Nightmare

5 September 2010 at 6:49 pm Leave a comment

I keep waking up with a recurring nightmare:  My mother is in constant uncontrolled pain with a broken back.  My father has Alzheimers.

My mother has been admitted to the hospital four times in the last two months, has been in an emergency room seven times, and in an ambulance six times.  In the midst of this, I’ve moved her to an assisted living facility, put her house up for sale, switched her doctors, and taken control of my dad’s care.  She’s been on pain medications since July 4th and isn’t quite sure where she is or how she got there.  Or who’s on her side.

My always-fastidious father is alone in bed for this first time in his 60-year married life, in a home that isn’t his, among dozens of caregivers who flit in and out of his little apartment like fireflies, speaking in accents he can’t comprehend.  He doesn’t know where his hearing aids are and the staff is in constant flux and don’t understand that he doesn’t hear anything but indecipherable noise without them.  He’s got macular degeneration and is legally blind.  He’s become totally incontinent in the last eight weeks and there’s a faeces stain on the carpet next to his bed.  He’s surrounded by dirty laundry — I’m paying this place a fortune but his laundry day is Thursday and his shower days are Wednesday and Friday.  (What Nurse Ratchet character decided that a 180-lb. six-foot-tall incontinent adult needs a shower two days a week?)
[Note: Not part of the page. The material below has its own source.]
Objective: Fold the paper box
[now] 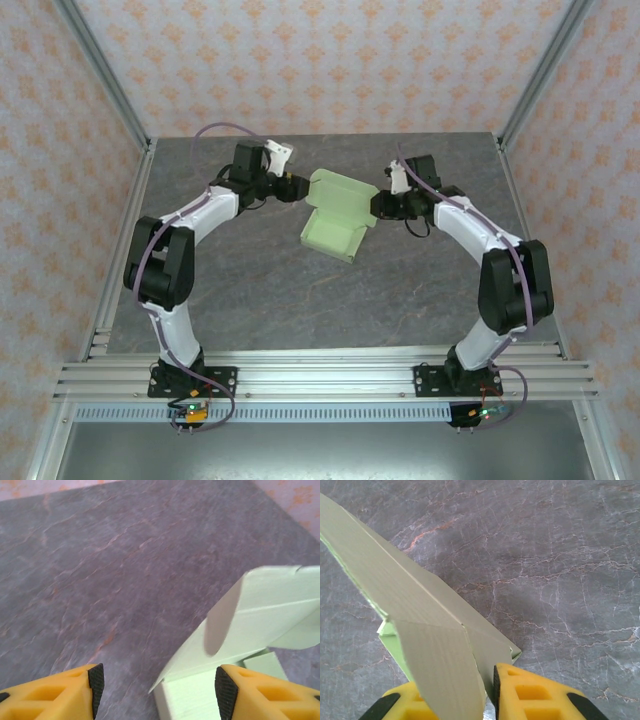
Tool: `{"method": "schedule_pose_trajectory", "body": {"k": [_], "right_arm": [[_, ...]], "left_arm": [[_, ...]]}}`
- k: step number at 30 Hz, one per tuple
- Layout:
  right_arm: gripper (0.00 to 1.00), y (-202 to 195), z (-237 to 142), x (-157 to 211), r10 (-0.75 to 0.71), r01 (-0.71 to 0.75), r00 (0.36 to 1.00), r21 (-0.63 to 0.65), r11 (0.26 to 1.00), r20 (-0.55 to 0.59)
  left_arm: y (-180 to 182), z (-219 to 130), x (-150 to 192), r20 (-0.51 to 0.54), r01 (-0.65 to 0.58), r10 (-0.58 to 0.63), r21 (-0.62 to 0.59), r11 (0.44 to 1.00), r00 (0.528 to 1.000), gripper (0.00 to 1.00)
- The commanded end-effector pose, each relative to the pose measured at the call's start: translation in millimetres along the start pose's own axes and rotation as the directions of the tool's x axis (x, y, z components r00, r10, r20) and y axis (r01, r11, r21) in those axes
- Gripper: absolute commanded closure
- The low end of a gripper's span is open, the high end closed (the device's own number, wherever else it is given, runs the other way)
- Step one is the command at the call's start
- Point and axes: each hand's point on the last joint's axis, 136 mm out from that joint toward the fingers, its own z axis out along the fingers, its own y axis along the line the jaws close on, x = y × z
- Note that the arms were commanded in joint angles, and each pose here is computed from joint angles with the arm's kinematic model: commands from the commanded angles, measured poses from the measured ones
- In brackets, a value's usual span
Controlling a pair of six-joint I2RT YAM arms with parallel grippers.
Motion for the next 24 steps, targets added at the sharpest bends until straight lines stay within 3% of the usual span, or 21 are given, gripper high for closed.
{"method": "schedule_pose_trajectory", "body": {"k": [1, 14, 16, 18, 20, 24], "right_arm": [[0.78, 5, 1, -1, -0.039, 0.038, 0.999, -0.018, 0.999, -0.021], [0.78, 8, 3, -3, -0.050, 0.048, 0.998, -0.032, 0.998, -0.040], [0.78, 8, 4, -4, -0.048, 0.047, 0.998, -0.035, 0.998, -0.040], [0.78, 8, 4, -4, -0.043, 0.041, 0.998, -0.033, 0.999, -0.039], [0.79, 6, 3, -6, -0.028, 0.028, 0.999, -0.016, 0.999, -0.036], [0.79, 0, 2, -11, 0.039, -0.039, 0.999, 0.043, 0.998, 0.009]], "left_arm": [[-11, 16, -12, 0.032, -0.018, 0.015, 0.097, 0.995, 0.999, 0.38], [-13, 37, 2, -0.011, -0.014, 0.016, 0.156, 0.988, 1.000, 0.42], [-16, 40, 2, -0.013, -0.017, 0.019, 0.171, 0.985, 1.000, 0.50], [-19, 42, 5, -0.024, -0.020, 0.025, 0.173, 0.985, 0.999, 0.71], [-22, 40, 5, -0.028, -0.018, 0.023, 0.174, 0.985, 0.999, 0.81], [-26, 34, 8, -0.011, -0.009, 0.011, 0.108, 0.994, 1.000, 0.83]]}}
In May of last year, Mom read an article in the local newspaper about a heart surgeon who had discovered a minimally-invasive way of performing open heart surgery.  My parents met with this hot-dog surgeon and signed up for his services.  He told my Dad he’d have the bounce back in his step and feel like a 60-year-old man again.  Dad was 84-years-old at the time and three years in remission from surgery and chemotherapy for colon cancer.   Anyone who looked at him knew he was not a candidate for open heart surgery.  Dad is now less mobile than he ever was, suffering overall weakness, tremors, and anesthesia-induced dementia.  I’m not making this up:  that’s what it says on his 12-page cognition report.